**WHAT NEEDS TO BE DONE:** Gather, from the data below, each line in which the word "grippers" occurs.

DATA EXTRACT section start

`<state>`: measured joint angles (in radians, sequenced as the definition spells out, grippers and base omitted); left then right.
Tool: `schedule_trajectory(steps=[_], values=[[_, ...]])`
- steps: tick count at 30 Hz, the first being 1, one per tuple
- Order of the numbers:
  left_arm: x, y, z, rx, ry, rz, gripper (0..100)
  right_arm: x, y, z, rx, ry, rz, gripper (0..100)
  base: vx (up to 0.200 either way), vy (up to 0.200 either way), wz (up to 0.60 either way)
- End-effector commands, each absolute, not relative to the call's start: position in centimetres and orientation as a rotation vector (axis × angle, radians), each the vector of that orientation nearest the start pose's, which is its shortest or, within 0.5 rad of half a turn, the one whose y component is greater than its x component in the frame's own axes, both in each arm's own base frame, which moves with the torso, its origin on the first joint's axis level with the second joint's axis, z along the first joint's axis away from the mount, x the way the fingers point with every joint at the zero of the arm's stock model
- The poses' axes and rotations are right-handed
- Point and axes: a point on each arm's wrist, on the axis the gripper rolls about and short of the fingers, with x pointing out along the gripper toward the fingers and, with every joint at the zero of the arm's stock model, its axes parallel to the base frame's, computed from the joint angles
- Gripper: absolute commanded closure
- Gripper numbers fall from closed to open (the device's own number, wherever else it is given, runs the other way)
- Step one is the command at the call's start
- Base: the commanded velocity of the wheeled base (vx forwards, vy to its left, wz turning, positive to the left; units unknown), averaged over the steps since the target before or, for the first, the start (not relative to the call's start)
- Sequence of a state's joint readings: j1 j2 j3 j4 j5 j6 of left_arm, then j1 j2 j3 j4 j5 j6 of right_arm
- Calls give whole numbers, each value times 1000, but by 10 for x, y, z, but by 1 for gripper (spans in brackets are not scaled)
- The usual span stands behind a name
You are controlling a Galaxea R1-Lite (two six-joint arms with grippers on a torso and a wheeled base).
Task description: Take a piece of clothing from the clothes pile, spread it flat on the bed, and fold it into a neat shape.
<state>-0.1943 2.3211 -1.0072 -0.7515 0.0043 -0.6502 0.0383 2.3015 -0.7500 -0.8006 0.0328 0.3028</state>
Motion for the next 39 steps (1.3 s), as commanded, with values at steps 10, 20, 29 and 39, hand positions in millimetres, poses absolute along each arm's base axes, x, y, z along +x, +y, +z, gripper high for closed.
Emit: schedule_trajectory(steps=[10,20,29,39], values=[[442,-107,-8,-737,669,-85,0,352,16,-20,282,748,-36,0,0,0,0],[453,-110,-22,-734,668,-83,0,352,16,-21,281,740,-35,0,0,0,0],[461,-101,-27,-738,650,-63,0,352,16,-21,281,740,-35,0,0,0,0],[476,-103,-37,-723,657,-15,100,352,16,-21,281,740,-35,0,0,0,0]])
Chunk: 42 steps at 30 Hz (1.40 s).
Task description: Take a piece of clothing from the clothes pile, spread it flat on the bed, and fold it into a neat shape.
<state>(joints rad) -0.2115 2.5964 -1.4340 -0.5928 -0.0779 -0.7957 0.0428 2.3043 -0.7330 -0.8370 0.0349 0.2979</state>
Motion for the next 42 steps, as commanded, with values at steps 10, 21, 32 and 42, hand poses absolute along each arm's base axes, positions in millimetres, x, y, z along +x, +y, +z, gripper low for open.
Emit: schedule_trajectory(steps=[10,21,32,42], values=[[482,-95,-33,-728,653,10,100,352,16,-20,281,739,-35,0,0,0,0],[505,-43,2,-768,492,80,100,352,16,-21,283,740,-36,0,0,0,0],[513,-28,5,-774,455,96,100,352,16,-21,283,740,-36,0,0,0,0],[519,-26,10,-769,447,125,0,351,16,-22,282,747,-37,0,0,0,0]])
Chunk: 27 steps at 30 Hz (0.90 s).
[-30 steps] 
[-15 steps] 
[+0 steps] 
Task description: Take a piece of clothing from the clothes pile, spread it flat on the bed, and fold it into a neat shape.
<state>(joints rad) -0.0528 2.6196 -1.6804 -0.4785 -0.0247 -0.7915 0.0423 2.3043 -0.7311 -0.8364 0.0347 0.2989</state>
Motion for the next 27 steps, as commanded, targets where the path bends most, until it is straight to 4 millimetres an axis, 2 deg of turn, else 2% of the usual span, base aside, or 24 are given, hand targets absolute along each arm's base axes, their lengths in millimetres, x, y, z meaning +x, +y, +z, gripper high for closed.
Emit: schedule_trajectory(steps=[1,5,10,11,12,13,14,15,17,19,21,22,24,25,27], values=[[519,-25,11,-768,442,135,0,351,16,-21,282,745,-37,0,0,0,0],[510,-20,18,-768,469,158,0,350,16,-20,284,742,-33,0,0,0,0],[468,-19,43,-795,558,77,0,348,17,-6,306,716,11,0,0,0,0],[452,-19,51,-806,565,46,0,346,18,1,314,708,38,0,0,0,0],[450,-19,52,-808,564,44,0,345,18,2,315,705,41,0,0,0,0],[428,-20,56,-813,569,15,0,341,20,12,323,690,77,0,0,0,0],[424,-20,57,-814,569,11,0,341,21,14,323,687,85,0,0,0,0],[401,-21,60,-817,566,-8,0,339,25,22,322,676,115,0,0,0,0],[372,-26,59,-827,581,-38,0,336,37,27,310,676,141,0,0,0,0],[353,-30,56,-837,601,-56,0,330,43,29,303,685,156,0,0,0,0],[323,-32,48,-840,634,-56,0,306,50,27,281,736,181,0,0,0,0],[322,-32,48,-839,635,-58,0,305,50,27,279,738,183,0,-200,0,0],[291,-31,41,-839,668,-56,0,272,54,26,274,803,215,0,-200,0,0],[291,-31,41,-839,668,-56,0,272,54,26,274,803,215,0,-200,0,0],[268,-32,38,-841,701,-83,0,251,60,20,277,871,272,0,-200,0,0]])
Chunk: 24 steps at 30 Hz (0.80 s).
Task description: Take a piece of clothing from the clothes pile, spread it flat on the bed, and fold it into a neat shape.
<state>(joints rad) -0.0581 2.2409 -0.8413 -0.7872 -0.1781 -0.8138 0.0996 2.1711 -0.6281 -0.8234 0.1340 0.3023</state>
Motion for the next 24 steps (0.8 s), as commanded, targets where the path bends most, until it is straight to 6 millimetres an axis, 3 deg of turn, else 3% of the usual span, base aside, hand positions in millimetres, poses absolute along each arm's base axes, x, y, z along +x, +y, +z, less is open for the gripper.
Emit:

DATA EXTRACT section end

**RESULT:**
`<state>`: measured joint angles (in radians, sequenced as the definition spells out, grippers and base omitted); left then right.
You are controlling a Galaxea R1-Lite (two six-joint arms with grippers on a torso and a wheeled base).

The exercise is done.